You said it feels quite Merc-y inside?

Indeed. The dials, stalks, window switches and climate control, um, controls are all straight out of Merc’s parts-bin. So too is most of the steering wheel, the door-mounted seat controls, and the console’s gear selector, which is actually an A45 AMG’s idea.

It’s easy to sneer at this, but really, it’s not a major problem. Unless you were swapping into a Q30 from the Benz, it’s unlikely you’d ever notice. How many Aston Martin owners do you hear complaining about their Volvo light switches? Exactly.

What’s more, the cool-touch metal finishing and stitched leather dash has been really nicely finished. Certainly, perceived quality is higher in here than in the Mercedes.

All smiles inside then?

Afraid not. Infiniti’s ‘InTouch’ navigation is seriously off the pace, with Mario Kart graphics and an Amstrad processor that conspire against good sense when you just want simple, clear directions. The rest of the menus are smartly laid out, and you can either tap the seven-inch screen or use a dial and buttons to dart around it.

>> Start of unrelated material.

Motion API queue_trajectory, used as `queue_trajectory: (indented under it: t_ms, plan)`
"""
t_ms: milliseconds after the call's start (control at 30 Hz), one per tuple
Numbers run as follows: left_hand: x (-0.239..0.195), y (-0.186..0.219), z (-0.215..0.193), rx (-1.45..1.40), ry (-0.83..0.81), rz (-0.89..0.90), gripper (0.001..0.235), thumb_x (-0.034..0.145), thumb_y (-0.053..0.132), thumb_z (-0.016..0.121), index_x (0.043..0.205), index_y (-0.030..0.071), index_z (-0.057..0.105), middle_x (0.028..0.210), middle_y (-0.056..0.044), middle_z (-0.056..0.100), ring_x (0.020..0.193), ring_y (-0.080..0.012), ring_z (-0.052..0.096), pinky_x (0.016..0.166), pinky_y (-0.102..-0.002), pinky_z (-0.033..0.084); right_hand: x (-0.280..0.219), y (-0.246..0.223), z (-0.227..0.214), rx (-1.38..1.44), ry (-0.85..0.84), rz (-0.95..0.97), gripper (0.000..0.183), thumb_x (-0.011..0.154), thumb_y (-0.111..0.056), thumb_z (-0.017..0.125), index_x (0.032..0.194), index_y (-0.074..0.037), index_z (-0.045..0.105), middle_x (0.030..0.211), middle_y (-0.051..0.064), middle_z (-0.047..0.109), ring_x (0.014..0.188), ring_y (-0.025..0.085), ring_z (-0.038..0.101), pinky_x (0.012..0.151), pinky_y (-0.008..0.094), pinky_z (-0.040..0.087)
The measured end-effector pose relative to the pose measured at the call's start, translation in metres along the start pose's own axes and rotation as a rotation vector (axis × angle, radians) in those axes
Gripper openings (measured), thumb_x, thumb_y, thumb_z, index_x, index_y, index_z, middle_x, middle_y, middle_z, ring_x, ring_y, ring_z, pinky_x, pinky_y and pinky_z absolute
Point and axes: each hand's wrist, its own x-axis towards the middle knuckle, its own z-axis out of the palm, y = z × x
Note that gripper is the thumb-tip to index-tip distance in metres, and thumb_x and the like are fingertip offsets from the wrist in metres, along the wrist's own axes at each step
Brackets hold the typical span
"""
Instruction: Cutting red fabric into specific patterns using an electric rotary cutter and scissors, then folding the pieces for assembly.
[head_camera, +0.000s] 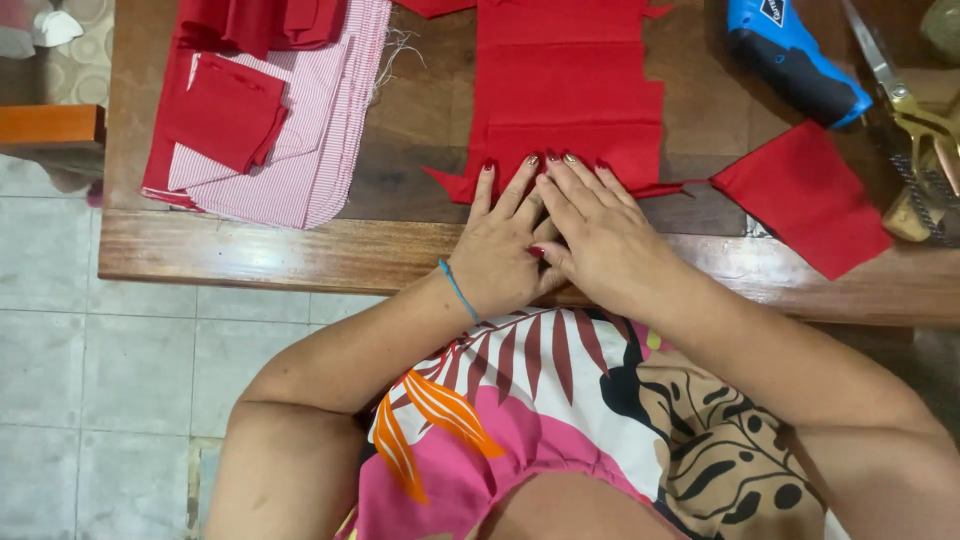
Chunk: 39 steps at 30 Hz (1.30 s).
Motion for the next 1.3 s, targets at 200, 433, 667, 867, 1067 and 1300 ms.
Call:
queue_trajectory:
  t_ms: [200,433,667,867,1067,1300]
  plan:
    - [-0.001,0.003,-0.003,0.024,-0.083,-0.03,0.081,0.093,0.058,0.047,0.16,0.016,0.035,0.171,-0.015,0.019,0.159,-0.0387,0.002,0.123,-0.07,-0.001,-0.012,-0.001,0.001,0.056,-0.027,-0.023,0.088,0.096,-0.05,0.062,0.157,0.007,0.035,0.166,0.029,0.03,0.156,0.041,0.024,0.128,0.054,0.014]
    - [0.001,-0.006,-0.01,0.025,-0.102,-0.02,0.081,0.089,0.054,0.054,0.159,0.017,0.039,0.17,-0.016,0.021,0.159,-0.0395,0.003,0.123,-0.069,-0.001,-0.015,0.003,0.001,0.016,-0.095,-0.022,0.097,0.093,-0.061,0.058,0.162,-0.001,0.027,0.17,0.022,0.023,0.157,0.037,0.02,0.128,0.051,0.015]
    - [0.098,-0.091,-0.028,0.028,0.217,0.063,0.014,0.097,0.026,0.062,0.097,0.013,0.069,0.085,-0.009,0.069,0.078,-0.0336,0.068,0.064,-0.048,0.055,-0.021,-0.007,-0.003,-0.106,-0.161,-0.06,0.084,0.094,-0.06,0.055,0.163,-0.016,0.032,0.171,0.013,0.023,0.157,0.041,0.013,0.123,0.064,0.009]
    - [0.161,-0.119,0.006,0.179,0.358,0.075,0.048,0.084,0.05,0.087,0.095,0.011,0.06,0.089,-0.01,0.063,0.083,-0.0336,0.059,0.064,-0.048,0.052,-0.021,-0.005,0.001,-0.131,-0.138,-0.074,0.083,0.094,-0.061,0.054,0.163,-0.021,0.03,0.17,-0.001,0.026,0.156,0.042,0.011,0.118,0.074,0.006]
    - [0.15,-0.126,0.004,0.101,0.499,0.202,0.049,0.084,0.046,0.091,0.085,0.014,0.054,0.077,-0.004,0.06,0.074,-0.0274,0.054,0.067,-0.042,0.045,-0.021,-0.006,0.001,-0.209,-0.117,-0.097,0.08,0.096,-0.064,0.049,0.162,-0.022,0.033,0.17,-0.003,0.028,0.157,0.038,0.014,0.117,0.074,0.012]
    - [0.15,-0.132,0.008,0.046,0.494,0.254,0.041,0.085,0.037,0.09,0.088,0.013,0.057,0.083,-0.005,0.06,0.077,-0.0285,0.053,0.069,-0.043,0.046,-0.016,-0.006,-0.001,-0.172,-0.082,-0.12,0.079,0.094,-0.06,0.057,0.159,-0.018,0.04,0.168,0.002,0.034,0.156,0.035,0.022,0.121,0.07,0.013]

Even so, it’s well behind the likes of Mazda and Nissan’s offerings, let alone BMW and Mercedes systems. And Infiniti wants £1400 for the privilege of owning it. Forget it.

Squished windows mean the Q30’s visibility is poor, and it’s very cramped in the back (a sensation not helped by the claustrophobic glasshouse). An A3 Sportback is far roomier, as is a Golf. The boot’s a competitive 368 litres, at least.

Is it cheap?

Nope. Nissan has seen fit to give its burgeoning posh branch properly premium prices. The range starts at £20,550 for a boggo 1.6-litre petrol, but for a decently kitted-out 1.5 diesel, you’ll need north of £26,000.

For similar money, Audi and VW offer more enticing mainstream alternatives. What price do you put on standing out?

So it’s a better-made, comfier A-Class that’s small in the back and a tad dull to drive?

If you put it like that, yes. The Q30 is not a bad car. It would have been incredible if it was, given it’s so closely related to the likeable A-Class. But that’s the problem.

Given the Infiniti, with less badge pedigree, interior room and driver-pleasing factor is no cheaper, it suffers from exactly the same flaw as every other posh Nissan offshoot.

The only reason you’d buy one is because it’s rare-groove different. Not necessarily better.